However, subsequent extensive epidemiology studies failed to find SARS-CoV in farmed and wild-caught civet cats, indicating that other animal(s) might have been involved as the natural virus reservoir of SARS-CoV41,42. In addition, despite the high similarity between the receptor binding domains (RBD) in palm civet and human strains, which differ by only four residues, the affinity of the spike proteins for the human ACE2 receptor varies by more than 1000 fold28. In fact, strains of SARS-CoV isolated from palm civets in 2002–2003, and 2005 had low affinity for human ACE2 receptors and low infectivity in human cells, but had high affinity for civet cat ACE2 receptors and high infectivity in civet cat cells36. Therefore, these animals were evidently only incidental hosts, as there was no evidence for the circulation of SARS-like-CoV viruses in palm civets in the wild or in breeding facilities43. Currently, no intermediate host has been yet confirmed for SARS-CoV.

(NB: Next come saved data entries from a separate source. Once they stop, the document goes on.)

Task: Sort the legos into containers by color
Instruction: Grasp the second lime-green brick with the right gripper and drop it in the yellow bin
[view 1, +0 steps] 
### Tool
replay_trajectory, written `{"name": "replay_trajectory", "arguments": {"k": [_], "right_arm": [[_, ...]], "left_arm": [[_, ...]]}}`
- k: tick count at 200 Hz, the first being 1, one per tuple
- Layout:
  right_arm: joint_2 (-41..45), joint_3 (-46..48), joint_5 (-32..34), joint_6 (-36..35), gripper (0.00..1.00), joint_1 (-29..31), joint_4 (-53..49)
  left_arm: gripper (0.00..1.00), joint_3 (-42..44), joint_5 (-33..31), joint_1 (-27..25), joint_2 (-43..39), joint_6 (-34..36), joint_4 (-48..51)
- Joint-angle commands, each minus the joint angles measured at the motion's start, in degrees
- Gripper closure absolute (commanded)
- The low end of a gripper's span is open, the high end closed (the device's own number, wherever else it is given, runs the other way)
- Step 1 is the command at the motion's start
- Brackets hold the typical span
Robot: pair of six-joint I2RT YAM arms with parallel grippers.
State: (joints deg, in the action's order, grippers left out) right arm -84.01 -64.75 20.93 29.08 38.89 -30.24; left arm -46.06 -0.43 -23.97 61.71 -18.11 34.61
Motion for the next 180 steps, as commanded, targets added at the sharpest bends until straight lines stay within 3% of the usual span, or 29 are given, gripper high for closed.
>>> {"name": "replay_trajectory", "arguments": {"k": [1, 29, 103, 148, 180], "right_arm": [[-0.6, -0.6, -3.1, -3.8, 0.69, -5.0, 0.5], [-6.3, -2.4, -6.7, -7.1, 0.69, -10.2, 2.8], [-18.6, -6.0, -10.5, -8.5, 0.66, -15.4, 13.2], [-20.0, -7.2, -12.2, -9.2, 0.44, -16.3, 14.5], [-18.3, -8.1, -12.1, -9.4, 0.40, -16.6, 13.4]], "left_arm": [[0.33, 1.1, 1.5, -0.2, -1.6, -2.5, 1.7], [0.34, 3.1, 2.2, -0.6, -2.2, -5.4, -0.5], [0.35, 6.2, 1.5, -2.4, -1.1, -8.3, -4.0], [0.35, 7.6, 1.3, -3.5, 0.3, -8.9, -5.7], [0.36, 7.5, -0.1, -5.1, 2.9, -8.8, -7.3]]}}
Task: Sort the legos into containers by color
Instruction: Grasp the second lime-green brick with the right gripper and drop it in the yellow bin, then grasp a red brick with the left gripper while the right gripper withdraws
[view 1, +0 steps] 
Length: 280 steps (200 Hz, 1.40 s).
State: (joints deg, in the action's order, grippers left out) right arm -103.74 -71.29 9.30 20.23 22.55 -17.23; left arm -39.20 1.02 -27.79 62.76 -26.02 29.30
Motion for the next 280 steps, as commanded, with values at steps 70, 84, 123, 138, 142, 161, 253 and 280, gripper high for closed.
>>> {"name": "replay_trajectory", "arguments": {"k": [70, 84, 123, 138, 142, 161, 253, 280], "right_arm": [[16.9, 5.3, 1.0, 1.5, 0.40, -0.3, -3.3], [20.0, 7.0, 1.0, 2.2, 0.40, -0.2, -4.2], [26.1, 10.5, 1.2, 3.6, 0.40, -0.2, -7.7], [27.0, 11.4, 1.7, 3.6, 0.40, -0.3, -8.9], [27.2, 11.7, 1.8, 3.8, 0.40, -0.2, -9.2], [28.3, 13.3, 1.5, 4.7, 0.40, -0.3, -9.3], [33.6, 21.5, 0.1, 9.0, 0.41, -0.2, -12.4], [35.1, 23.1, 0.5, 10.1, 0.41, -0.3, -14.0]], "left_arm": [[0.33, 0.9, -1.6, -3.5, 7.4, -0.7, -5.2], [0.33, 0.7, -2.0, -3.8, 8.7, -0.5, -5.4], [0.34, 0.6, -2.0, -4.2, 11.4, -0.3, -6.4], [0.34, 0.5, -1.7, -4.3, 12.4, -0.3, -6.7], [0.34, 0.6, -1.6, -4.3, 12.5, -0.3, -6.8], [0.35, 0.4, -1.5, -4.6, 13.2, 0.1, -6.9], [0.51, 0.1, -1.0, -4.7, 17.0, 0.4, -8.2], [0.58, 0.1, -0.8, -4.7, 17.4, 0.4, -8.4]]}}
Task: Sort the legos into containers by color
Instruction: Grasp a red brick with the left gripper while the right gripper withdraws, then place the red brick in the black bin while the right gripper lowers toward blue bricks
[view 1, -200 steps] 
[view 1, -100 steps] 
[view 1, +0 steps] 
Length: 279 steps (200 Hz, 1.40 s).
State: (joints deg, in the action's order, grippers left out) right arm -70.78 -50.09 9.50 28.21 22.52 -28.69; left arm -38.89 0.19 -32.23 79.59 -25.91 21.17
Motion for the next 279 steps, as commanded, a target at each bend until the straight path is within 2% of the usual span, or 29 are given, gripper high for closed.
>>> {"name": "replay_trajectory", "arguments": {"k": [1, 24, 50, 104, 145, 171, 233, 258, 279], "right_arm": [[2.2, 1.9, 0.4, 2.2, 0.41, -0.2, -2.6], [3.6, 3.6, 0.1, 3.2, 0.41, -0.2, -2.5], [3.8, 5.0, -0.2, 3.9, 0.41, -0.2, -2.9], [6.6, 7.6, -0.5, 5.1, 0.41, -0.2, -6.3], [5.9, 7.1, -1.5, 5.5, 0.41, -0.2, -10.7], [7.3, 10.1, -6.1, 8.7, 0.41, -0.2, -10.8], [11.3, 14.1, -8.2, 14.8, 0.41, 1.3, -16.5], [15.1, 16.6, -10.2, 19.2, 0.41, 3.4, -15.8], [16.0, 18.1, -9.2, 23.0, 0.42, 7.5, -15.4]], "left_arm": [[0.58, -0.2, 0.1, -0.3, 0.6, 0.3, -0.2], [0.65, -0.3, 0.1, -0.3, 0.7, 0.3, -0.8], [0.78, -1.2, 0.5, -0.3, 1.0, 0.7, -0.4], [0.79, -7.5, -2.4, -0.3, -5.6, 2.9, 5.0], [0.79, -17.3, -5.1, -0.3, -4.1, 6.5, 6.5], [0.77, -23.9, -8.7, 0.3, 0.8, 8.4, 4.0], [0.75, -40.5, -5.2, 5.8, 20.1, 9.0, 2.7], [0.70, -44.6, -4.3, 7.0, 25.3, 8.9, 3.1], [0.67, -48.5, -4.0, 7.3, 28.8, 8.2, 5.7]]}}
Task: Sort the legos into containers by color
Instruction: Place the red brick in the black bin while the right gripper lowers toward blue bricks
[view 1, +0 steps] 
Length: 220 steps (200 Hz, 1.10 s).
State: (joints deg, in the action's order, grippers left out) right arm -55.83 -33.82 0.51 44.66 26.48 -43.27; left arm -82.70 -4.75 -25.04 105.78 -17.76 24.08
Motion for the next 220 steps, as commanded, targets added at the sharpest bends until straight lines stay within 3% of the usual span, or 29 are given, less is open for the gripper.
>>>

Something similar happened during the current COVID-19 epidemic. At the beginning of the epidemic a novel coronavirus which was considered highly related to COVID-19 was identified in Malayan pangolin (Manis javanica)44. It was proposed that the pangolins were potential natural intermediate hosts or even reservoirs of COVID-19,suggesting that these small mammals were a threat to public health44. Further studies, however, disproved this hypothesis. An analyzes of the genomes of the coronavirus identified in three sick pangolins found that the pangolin CoV is genetically related to COVID-19, but phylogenetic analysis and amino acid sequence on the S protein of COVID-19 did not support the hypothesis of the virus arising directly from the pangolin-CoV45. In addition, the recent work of Damas et al.46 examined ACE2 receptors from 410 vertebrates (fishes, amphibians, birds, reptiles, and mammals) to predict their ability to bind COVID-19 spike proteins. The vertebrates were classified as having low, medium, and high score depending on the ability of their receptors to bind COVID-19 Spike proteins46. The 18 species predicted as very high were all Old World primates and apes, which were identical to human in the 25 ACE2 receptor binding residues. Domestic cat scored medium, dog and pig scored low, while species scoring very low included all pangolin species such as Chinese pangolin (Manis pentadactyla), Sunda pangolin (Manis javanica), white-bellied pangolin (Phataginus tricuspis), and masked palm civet (Paguma larvata)46.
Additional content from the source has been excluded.